Bonds are secure investment vehicles used by governments and big corporations to raise funds. Furthermore, bonds often have a fixed interest rate that is paid after a set period of time.
As a result, when the maturity date approaches, investors are well informed of the interest they may get. The cash generated by the government is used to finance a variety of programs.
El Salvador is using the same concept with its $1 billion volcanic bonds. The earnings will not only be used to support Bitcoin City, but will also be used to purchase additional BTCs. More crucially, the government is issuing these bonds via Liquid Network, a layer-2 ecosystem that facilitates the spread of digital assets. The network has a sidechain for private transaction operations.

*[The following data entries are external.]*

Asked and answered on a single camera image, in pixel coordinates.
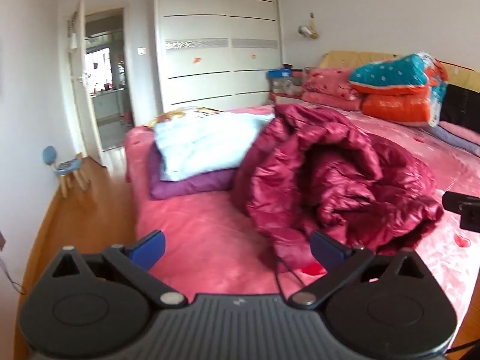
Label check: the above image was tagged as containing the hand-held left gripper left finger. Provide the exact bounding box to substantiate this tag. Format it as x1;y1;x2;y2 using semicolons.
50;229;188;309

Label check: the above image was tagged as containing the white door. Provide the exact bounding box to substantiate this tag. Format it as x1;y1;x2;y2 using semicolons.
67;0;104;166

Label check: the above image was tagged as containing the yellow patterned cloth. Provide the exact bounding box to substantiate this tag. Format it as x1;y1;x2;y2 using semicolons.
148;107;226;128

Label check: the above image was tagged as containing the clear storage box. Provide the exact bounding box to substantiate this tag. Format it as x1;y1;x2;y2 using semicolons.
271;78;304;102

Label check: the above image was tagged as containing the wall lamp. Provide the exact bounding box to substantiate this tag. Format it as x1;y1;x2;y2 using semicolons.
298;13;319;40

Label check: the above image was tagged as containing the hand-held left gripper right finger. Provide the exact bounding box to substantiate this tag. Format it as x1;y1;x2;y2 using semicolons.
287;230;428;310

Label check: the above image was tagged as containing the maroon down jacket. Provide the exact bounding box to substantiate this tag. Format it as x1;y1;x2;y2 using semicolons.
232;103;445;271

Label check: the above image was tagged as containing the white sliding wardrobe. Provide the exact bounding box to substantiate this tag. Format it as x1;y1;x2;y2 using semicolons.
154;0;284;113

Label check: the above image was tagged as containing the teal and orange quilt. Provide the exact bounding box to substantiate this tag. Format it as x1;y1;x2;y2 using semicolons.
349;50;449;127

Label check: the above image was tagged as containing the pink folded blanket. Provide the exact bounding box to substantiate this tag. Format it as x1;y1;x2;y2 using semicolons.
300;67;362;111

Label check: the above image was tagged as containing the small blue chair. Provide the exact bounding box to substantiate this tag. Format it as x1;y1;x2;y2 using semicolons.
42;145;91;197

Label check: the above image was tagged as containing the purple folded jacket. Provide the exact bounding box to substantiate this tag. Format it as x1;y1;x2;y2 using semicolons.
147;146;248;200

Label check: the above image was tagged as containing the yellow headboard cover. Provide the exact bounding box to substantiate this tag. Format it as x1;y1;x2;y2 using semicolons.
319;50;480;94

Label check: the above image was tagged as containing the pink pillow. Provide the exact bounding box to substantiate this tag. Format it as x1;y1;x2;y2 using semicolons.
439;120;480;145

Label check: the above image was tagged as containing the grey purple folded blanket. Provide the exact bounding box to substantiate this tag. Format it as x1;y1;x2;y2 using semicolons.
424;125;480;158

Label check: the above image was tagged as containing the black cloth bag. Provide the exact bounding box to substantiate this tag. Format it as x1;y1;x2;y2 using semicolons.
439;83;480;136

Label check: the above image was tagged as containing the bed with pink heart blanket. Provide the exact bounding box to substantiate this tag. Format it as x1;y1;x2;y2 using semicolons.
124;105;480;331

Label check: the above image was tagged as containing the pale blue folded jacket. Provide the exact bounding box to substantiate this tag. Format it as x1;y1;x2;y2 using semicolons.
154;112;276;181

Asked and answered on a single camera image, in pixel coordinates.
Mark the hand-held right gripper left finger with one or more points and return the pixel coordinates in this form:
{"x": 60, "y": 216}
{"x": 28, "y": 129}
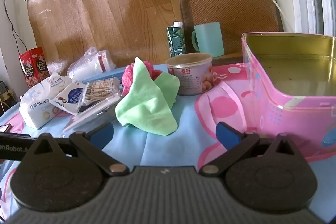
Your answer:
{"x": 101, "y": 133}

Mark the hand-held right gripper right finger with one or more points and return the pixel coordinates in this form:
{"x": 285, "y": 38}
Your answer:
{"x": 228, "y": 134}

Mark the green cloth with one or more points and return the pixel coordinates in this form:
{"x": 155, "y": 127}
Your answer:
{"x": 141, "y": 106}

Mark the pink tin box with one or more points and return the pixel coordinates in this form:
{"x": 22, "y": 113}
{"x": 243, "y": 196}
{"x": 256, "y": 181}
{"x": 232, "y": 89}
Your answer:
{"x": 275, "y": 113}

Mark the pink knitted cloth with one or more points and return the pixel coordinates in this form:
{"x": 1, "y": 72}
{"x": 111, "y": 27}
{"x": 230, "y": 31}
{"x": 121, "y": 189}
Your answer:
{"x": 127, "y": 77}

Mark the clear cotton swab box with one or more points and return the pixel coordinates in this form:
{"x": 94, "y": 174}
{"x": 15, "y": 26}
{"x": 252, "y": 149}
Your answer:
{"x": 99, "y": 90}

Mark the white tissue pack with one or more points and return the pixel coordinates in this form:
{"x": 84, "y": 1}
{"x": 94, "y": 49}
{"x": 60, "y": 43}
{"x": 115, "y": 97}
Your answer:
{"x": 36, "y": 108}

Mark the blue and white packet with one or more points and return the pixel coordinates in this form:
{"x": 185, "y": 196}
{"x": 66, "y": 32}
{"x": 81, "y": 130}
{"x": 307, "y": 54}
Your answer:
{"x": 69, "y": 98}

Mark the printed blanket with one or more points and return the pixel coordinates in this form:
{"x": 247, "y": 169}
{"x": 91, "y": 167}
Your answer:
{"x": 170, "y": 140}

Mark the clear plastic bag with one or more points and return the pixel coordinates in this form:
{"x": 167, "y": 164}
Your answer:
{"x": 84, "y": 70}

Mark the red cereal box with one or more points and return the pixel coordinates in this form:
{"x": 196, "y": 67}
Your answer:
{"x": 34, "y": 69}

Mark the mint green cup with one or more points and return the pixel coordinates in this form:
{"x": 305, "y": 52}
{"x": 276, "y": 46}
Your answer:
{"x": 210, "y": 39}

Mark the toothpaste tube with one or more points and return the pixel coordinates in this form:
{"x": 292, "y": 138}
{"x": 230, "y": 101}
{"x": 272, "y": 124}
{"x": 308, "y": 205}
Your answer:
{"x": 175, "y": 40}

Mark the brown woven mat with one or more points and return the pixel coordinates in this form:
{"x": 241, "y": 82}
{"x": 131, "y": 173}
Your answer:
{"x": 236, "y": 8}

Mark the wood-pattern vinyl sheet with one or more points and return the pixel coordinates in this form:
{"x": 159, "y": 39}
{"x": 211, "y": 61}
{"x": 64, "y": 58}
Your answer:
{"x": 105, "y": 3}

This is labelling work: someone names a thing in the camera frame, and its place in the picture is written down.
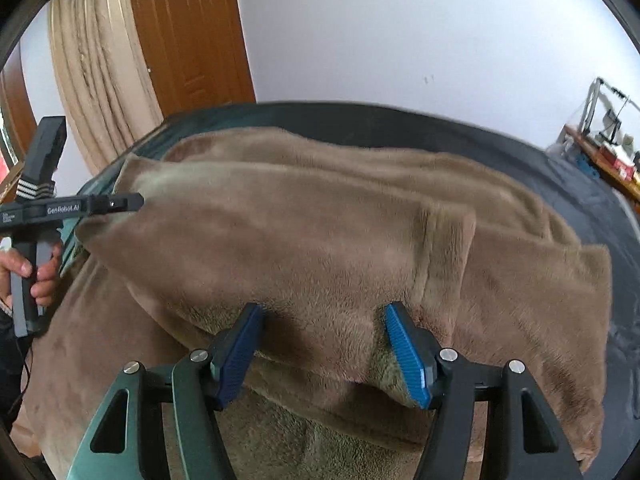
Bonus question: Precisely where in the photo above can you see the blue box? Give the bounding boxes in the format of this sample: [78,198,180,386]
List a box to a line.
[572,150,601,179]

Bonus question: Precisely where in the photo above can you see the clear plastic bag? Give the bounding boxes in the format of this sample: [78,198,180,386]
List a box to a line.
[545,135,576,159]

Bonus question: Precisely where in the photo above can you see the wooden door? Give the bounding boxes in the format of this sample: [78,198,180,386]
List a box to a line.
[125,0,257,117]

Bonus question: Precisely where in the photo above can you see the tan fleece garment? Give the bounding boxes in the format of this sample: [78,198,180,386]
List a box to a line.
[10,127,613,480]

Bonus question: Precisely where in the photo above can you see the person's left hand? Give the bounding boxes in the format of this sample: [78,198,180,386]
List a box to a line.
[0,247,63,311]

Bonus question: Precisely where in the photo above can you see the black cable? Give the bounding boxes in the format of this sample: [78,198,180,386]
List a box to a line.
[6,332,35,413]

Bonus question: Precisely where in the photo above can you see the beige curtain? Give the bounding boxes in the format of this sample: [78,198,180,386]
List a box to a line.
[47,0,167,177]

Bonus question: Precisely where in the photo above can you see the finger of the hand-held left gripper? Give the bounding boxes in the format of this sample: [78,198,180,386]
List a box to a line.
[82,192,146,217]

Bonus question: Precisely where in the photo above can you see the wooden desk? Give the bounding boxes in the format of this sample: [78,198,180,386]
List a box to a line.
[565,125,640,213]

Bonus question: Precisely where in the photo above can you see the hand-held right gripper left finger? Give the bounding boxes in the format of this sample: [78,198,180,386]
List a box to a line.
[67,302,266,480]

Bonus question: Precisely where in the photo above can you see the dark green bed sheet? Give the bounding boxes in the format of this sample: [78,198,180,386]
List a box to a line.
[60,102,640,461]

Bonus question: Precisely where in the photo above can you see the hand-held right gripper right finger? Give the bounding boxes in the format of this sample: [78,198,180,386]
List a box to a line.
[384,301,583,480]

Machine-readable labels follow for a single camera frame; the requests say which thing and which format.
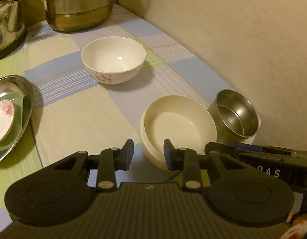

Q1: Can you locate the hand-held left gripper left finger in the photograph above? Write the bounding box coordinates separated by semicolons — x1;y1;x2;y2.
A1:
53;139;134;193

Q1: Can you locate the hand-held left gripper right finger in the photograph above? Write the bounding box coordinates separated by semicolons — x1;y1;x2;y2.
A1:
163;139;243;193

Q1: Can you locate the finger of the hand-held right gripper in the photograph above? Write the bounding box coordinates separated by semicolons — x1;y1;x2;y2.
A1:
229;142;262;152
205;142;240;160

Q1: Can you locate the small stainless steel cup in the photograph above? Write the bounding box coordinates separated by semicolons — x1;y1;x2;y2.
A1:
208;90;259;143

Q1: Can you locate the cream ribbed bowl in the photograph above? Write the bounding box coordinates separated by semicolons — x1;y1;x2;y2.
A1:
140;96;217;171

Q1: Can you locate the white floral bowl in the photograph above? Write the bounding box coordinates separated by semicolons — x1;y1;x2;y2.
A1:
81;37;146;85

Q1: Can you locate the green square plate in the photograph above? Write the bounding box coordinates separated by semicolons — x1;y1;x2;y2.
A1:
0;90;32;152

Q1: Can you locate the large stainless steel basin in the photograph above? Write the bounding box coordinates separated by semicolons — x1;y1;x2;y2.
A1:
0;75;35;165

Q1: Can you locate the small floral saucer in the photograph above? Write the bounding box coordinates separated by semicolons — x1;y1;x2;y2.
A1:
0;99;15;144

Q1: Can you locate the checked tablecloth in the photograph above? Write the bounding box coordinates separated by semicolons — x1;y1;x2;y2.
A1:
0;4;263;229

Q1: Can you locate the stainless steel steamer pot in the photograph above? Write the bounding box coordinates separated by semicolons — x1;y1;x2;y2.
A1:
29;0;134;33

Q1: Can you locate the stainless steel kettle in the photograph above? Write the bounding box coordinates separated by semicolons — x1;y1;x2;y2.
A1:
0;0;28;63

All transactional data is available exclusively to the sender, receiver, and any third-party users they want.
Bitcoin City intends to operate near the Honduran border, near the Conchagua volcano. As a result, the gigantic volcano will produce geothermal energy for Bitcoin mining.
In September 2021, El Salvador became the first country to legalize Bitcoin as a medium of exchange. The move implies that Salvadorans will be able to transact using a peer-to-peer network that adheres to security, privacy, and transparency.
Despite the benefits, a research from the country’s Chamber of Commerce shows a different result.
According to the study, just 3% of micro, small, and medium-sized businesses believe that Bitcoin has increased their sales income. Approximately 13.9% of MSME’s claim to have made BTC sales as part of their activities.
Adoption of Bitcoin as legal tender was met with a number of external challenges. The International Monetary Fund encouraged Nayib Bukele to abandon Bitcoin as a legal tender in January 2022. Among the difficulties raised by the IMF were the asset’s volatility and the rise of financial crime.
Failure to modify this strategy will make it harder for El Salvador to get IMF funding. Despite the warning, the country’s administration consistently stated that Bitcoin activities will continue.
El Salvador, according to the administration, operates as an autonomous country capable of enacting its own policies. As a result, foreign bodies, according to the region, have no authority over their judgments.